:: EXERCISE AIM ::
All lines below between the line with "Please identify the hand-held right gripper left" and the line with "<point>20,60</point>", including both, must be copied exactly, and the pictures must be omitted.

:: RECORDS ::
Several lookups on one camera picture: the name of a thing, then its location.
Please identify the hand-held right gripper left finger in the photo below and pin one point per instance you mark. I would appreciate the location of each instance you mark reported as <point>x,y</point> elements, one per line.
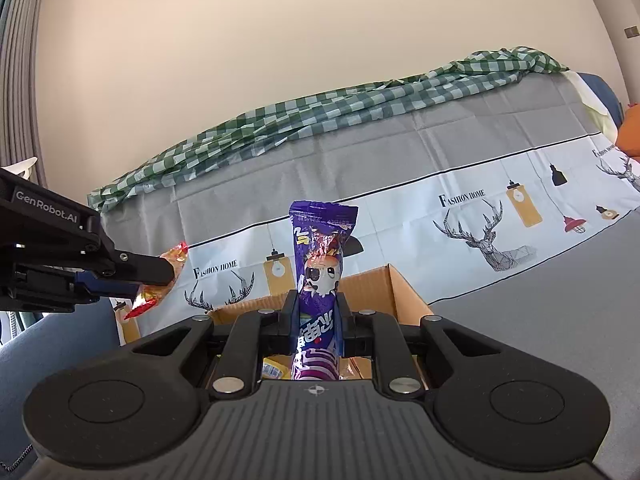
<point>287,325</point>

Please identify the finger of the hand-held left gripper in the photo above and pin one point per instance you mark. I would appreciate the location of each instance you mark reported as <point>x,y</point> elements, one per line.
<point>110,287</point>
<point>145,267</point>

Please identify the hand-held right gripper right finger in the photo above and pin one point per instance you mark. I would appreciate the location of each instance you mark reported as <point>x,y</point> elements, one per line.
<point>347,330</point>

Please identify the gold red candy bar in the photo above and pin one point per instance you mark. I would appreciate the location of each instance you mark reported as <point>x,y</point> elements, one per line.
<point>150,300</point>

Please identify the yellow snack bar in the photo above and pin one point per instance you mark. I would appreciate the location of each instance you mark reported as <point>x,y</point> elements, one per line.
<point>275,367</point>

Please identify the brown cardboard box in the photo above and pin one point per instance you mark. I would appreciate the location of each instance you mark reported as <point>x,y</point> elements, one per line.
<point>380,285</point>

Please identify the purple snack packet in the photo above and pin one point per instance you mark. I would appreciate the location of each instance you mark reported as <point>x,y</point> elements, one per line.
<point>320,260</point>

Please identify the white plastic hanger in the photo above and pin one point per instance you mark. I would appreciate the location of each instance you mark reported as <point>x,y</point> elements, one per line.
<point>27,167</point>

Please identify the grey curtain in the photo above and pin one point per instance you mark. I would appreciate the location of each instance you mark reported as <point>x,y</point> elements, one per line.
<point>20,60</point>

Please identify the grey printed sofa cover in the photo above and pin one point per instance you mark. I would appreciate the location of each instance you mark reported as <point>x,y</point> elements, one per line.
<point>450,160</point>

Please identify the green checked cloth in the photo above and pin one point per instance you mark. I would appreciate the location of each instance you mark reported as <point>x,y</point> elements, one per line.
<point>300,115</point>

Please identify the cream cloth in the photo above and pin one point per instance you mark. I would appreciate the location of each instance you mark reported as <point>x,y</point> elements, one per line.
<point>595,105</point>

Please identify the orange cushion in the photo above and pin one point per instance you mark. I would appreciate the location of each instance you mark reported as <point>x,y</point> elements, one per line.
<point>631,135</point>

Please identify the wall switch plate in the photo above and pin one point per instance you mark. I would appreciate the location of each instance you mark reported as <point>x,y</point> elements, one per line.
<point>632,32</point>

:: REPLY ::
Please identify the hand-held right gripper left finger in the photo below and pin one point per instance you mark. I would appreciate the location of each instance you mark reported as <point>x,y</point> elements, one per line.
<point>287,325</point>

Please identify the finger of the hand-held left gripper in the photo above and pin one point per instance you mark. I would appreciate the location of each instance you mark reported as <point>x,y</point> elements, one per line.
<point>110,287</point>
<point>145,267</point>

Please identify the hand-held right gripper right finger in the photo above and pin one point per instance you mark. I would appreciate the location of each instance you mark reported as <point>x,y</point> elements, one per line.
<point>347,330</point>

Please identify the gold red candy bar in the photo above and pin one point per instance you mark. I would appreciate the location of each instance you mark reported as <point>x,y</point> elements, one per line.
<point>150,300</point>

Please identify the yellow snack bar in the photo above and pin one point per instance you mark. I would appreciate the location of each instance you mark reported as <point>x,y</point> elements, one per line.
<point>275,367</point>

Please identify the brown cardboard box in the photo above and pin one point per instance you mark. I would appreciate the location of each instance you mark reported as <point>x,y</point> elements, one per line.
<point>380,285</point>

Please identify the purple snack packet in the photo above and pin one point per instance you mark. I would appreciate the location of each instance you mark reported as <point>x,y</point> elements, one per line.
<point>320,260</point>

Please identify the white plastic hanger in the photo above and pin one point per instance you mark. I would appreciate the location of each instance you mark reported as <point>x,y</point> elements, one per line.
<point>27,167</point>

Please identify the grey curtain in the photo above and pin one point per instance you mark. I would appreciate the location of each instance you mark reported as <point>x,y</point> elements, one per line.
<point>20,60</point>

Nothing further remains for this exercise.